▸ **ABOUT THIS EXERCISE**: Check each line of the listing for the word "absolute" and report how many lines contain it, giving nothing but the number.

▸ **DATA TO USE**:
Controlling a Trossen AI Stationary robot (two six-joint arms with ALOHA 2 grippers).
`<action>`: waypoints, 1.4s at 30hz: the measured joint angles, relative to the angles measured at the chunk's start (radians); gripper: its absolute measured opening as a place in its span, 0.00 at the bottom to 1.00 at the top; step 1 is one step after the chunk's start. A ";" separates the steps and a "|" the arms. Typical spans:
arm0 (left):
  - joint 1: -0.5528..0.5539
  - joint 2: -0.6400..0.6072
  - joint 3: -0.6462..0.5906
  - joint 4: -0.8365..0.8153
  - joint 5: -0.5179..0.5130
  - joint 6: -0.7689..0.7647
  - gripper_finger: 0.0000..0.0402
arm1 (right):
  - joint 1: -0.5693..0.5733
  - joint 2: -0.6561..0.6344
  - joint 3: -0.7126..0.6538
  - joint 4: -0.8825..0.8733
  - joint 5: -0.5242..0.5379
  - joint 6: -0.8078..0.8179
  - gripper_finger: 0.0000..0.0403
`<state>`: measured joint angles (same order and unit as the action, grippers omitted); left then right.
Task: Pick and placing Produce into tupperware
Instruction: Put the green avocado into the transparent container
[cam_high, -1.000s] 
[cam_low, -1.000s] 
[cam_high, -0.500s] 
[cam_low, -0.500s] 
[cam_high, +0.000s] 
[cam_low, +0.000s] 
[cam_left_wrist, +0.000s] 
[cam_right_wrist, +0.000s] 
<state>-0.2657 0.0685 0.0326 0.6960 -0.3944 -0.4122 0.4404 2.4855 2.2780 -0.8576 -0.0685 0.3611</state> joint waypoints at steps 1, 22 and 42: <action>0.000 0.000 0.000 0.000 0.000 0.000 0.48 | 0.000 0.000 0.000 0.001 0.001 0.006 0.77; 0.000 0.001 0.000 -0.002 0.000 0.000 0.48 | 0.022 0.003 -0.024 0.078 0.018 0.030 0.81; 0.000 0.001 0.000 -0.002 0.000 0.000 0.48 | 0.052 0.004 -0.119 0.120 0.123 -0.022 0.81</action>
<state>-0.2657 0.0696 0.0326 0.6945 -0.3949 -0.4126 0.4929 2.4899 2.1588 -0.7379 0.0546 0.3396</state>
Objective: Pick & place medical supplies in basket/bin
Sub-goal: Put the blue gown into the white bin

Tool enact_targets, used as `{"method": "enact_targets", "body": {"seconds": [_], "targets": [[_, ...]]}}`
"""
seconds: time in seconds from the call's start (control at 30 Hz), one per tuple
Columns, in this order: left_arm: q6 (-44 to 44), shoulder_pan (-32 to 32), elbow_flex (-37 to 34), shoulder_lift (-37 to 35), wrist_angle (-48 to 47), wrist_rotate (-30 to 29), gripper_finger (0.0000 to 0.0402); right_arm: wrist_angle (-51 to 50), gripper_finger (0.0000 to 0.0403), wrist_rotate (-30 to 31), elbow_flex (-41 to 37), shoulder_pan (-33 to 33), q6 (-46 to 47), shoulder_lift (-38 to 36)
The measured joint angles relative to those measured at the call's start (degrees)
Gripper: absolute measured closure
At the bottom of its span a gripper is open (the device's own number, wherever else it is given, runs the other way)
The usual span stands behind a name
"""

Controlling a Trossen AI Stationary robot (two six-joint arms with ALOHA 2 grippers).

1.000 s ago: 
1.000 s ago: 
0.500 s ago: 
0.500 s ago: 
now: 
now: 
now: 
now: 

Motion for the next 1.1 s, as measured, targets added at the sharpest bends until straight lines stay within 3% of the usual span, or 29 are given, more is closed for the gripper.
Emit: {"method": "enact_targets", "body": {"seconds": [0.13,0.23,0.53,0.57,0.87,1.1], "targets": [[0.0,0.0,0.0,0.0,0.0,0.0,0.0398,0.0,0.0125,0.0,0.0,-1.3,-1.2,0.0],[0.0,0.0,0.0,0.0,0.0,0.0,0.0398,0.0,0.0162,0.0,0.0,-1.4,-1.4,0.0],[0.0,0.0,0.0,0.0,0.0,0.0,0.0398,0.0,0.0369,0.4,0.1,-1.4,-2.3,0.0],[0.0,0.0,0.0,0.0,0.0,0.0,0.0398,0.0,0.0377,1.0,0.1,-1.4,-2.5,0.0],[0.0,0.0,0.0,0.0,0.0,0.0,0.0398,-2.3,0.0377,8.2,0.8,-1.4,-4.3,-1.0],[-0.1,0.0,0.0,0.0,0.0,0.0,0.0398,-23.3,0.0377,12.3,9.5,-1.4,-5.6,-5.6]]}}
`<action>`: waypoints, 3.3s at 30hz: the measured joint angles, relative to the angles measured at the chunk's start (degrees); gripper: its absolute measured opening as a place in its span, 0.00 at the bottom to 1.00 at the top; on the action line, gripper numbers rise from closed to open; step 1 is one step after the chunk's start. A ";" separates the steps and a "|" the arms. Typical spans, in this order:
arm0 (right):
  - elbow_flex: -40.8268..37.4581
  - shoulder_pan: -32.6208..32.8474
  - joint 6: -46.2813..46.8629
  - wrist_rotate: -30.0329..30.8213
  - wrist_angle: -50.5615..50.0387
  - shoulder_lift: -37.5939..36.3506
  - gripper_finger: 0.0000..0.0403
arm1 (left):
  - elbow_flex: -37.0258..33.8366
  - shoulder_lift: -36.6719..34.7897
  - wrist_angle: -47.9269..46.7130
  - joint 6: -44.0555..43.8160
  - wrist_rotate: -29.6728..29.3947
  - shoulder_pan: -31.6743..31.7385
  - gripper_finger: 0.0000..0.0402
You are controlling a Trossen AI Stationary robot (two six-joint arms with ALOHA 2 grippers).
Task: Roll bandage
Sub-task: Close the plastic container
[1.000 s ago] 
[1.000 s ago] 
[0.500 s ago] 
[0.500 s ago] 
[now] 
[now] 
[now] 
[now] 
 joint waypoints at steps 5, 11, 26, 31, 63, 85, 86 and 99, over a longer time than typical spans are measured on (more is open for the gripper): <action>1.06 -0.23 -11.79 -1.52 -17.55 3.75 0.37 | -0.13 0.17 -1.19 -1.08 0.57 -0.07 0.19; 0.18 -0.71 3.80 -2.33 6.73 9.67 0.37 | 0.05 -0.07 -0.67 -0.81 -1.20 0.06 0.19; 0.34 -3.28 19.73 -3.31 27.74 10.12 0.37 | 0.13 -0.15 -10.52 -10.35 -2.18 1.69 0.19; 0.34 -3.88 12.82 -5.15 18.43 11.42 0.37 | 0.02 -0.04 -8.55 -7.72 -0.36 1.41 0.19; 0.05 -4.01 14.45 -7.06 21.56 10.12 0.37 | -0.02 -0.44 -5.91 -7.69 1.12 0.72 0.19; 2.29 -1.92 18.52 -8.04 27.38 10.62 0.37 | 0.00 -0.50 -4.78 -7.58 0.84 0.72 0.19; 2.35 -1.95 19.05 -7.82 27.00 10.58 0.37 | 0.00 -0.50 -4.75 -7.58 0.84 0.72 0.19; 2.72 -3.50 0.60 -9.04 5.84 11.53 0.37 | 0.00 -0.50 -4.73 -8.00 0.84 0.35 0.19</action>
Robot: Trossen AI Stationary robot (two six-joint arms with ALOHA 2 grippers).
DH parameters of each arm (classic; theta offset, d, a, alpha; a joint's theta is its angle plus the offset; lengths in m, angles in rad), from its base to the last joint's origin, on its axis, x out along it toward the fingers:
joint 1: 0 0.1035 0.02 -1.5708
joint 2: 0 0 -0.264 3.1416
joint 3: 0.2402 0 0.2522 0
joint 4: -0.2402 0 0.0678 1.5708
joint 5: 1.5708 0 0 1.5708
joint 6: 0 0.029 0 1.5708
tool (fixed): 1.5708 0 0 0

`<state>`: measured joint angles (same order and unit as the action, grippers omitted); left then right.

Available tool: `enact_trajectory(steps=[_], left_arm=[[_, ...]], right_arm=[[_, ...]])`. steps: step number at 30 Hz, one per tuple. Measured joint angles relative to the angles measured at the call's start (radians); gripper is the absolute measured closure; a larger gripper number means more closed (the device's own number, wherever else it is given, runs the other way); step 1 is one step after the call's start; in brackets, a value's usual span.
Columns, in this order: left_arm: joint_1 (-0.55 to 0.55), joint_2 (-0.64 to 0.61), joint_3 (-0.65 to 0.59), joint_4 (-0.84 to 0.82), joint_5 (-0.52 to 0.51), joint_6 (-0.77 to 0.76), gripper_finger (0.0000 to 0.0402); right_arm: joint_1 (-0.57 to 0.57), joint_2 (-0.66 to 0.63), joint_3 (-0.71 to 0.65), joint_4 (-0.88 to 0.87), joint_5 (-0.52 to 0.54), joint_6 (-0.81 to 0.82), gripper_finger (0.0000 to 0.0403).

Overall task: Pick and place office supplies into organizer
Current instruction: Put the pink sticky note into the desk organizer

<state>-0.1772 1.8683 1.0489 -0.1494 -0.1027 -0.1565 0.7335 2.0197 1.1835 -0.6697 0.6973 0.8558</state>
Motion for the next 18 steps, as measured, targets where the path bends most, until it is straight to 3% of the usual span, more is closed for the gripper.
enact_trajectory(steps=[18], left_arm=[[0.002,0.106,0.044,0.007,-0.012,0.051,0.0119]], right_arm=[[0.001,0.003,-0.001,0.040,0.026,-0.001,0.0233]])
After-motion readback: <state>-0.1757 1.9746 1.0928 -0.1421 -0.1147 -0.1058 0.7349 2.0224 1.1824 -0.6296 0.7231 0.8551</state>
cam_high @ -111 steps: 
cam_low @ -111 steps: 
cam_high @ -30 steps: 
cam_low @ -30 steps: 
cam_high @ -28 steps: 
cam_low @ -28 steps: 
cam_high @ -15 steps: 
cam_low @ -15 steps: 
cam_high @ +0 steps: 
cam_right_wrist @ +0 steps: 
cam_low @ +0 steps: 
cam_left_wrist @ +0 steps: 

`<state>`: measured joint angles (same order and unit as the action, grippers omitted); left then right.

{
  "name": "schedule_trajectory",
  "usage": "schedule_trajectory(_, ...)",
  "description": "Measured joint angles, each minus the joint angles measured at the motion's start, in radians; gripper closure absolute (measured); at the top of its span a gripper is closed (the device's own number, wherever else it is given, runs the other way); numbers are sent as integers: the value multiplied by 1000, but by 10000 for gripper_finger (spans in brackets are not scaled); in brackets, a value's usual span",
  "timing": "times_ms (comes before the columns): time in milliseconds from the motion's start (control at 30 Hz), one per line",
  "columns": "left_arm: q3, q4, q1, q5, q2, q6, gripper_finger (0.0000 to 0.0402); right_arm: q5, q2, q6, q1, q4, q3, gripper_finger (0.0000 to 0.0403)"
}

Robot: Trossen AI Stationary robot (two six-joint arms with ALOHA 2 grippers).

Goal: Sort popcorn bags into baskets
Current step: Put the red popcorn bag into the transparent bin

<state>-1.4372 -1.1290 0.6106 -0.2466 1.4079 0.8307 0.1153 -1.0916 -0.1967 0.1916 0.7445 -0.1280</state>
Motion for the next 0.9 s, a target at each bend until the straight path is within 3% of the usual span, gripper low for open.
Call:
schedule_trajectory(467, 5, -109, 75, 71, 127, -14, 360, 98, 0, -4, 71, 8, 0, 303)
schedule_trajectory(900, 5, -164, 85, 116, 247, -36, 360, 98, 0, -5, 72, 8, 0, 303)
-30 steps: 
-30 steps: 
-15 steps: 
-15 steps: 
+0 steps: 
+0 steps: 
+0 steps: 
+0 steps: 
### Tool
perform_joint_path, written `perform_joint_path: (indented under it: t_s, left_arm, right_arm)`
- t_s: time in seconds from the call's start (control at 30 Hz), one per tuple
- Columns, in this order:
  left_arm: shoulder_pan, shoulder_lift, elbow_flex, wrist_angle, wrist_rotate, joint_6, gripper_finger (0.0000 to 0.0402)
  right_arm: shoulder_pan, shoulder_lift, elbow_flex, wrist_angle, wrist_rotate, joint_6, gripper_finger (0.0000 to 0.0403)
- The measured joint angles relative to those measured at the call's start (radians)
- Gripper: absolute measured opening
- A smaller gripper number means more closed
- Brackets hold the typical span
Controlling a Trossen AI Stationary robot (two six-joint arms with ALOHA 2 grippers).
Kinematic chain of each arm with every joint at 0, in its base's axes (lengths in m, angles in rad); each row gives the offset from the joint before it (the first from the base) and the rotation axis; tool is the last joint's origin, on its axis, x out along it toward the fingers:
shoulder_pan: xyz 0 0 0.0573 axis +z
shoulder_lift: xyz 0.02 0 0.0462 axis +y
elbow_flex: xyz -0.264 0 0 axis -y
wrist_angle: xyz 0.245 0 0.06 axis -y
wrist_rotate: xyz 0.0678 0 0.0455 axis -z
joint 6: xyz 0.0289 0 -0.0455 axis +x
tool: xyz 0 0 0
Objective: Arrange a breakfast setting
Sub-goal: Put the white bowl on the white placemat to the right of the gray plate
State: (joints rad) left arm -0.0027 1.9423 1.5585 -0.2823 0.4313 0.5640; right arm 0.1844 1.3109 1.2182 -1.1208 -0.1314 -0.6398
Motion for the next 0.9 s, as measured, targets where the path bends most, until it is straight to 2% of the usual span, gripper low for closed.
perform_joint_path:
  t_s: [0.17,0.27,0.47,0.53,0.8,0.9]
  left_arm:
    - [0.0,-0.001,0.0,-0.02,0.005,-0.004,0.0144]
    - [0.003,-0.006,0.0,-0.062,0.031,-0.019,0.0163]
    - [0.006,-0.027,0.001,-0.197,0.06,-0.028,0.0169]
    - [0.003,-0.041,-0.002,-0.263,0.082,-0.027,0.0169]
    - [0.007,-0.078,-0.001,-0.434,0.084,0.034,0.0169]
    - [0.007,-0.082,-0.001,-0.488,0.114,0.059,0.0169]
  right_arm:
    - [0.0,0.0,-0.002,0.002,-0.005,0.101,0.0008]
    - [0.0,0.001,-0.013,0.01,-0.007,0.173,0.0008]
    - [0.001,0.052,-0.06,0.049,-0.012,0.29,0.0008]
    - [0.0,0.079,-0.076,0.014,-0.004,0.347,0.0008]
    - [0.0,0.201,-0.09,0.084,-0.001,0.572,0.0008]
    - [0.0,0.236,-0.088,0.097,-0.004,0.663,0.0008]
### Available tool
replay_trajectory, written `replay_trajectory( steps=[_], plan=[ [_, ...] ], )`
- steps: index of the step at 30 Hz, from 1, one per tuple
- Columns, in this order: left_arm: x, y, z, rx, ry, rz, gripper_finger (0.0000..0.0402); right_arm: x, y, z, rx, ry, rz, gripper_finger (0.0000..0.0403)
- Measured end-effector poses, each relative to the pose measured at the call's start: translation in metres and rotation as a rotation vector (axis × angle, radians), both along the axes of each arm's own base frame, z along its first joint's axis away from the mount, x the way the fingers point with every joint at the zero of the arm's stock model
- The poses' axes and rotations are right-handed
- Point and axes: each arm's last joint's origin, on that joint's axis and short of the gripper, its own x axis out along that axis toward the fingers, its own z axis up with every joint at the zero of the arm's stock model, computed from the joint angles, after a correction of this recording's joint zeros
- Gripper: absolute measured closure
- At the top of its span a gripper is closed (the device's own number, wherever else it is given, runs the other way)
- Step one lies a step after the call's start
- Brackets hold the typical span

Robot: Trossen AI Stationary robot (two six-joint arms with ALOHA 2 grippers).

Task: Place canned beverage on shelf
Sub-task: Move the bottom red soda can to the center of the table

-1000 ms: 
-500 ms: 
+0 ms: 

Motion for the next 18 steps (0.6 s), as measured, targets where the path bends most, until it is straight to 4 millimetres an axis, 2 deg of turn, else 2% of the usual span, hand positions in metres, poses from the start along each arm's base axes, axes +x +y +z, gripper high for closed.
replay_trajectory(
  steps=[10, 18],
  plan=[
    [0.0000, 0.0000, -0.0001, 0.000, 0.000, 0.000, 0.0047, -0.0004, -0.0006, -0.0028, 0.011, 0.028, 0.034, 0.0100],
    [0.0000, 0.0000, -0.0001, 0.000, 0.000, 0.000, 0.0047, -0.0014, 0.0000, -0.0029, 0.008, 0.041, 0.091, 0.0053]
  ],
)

▸ **FINISHED TASK**: 7